REDS: Rule Extraction for Discovering Scenarios
This addresses the challenge of efficient scenario discovery in data spaces from simulations, particularly when computational costs are high, though it appears incremental as it builds on existing subgroup discovery methods.
The paper tackles the problem of scenario discovery from simulations by proposing REDS, a new procedure that uses an intermediate machine learning model to label data for subgroup discovery, reducing the number of required simulations by 50-75% on average in experiments.
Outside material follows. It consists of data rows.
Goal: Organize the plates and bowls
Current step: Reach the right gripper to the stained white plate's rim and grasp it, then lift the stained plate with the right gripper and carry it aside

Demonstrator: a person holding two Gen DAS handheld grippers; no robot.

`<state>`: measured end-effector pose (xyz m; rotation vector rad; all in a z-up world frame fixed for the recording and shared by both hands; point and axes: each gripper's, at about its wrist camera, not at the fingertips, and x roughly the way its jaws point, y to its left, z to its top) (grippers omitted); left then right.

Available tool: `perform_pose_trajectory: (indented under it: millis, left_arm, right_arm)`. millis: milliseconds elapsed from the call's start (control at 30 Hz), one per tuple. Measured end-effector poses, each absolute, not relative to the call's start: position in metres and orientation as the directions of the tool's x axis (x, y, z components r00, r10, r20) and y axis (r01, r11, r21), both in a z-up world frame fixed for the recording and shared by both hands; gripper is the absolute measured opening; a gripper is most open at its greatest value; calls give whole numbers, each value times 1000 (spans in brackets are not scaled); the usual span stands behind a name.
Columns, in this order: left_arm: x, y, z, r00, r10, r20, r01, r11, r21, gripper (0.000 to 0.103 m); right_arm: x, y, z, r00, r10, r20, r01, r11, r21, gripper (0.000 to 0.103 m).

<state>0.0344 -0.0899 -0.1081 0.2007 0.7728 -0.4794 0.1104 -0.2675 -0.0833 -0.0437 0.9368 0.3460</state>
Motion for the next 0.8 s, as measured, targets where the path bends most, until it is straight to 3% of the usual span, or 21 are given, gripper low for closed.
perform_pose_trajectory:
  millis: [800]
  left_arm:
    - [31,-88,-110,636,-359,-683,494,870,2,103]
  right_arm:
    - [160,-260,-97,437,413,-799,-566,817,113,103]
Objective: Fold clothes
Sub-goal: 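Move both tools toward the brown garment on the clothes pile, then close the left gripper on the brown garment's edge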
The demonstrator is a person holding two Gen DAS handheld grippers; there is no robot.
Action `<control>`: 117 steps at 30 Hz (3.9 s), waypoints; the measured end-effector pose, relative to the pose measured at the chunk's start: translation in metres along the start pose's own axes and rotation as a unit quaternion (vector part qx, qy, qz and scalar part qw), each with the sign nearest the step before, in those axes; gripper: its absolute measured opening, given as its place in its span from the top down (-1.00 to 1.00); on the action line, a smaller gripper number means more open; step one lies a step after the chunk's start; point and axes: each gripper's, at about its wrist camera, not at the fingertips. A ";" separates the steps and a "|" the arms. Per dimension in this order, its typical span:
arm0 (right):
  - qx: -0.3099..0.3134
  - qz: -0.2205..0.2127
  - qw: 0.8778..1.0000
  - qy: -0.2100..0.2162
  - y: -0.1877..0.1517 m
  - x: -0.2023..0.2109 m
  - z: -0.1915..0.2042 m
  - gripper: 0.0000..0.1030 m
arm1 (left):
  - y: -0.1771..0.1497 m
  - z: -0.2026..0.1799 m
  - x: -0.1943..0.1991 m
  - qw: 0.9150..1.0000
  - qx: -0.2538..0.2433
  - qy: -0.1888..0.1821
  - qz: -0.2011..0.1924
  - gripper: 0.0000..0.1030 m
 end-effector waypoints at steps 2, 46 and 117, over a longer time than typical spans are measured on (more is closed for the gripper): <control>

Scenario discovery is the process of finding areas of interest, known as scenarios, in data spaces resulting from simulations. For instance, one might search for conditions, i.e., inputs of the simulation model, where the system is unstable. Subgroup discovery methods are commonly used for scenario discovery. They find scenarios in the form of hyperboxes, which are easy to comprehend. Given a computational budget, results tend to get worse as the number of inputs of the simulation model and the cost of simulations increase. We propose a new procedure for scenario discovery from few simulations, dubbed REDS. A key ingredient is using an intermediate machine learning model to label data for subsequent use by conventional subgroup discovery methods. We provide statistical arguments why this is an improvement. In our experiments, REDS reduces the number of simulations required by 50--75\% on average, depending on the quality measure. It is also useful as a semi-supervised subgroup discovery method and for discovering better scenarios from third-party data, when a simulation model is not available.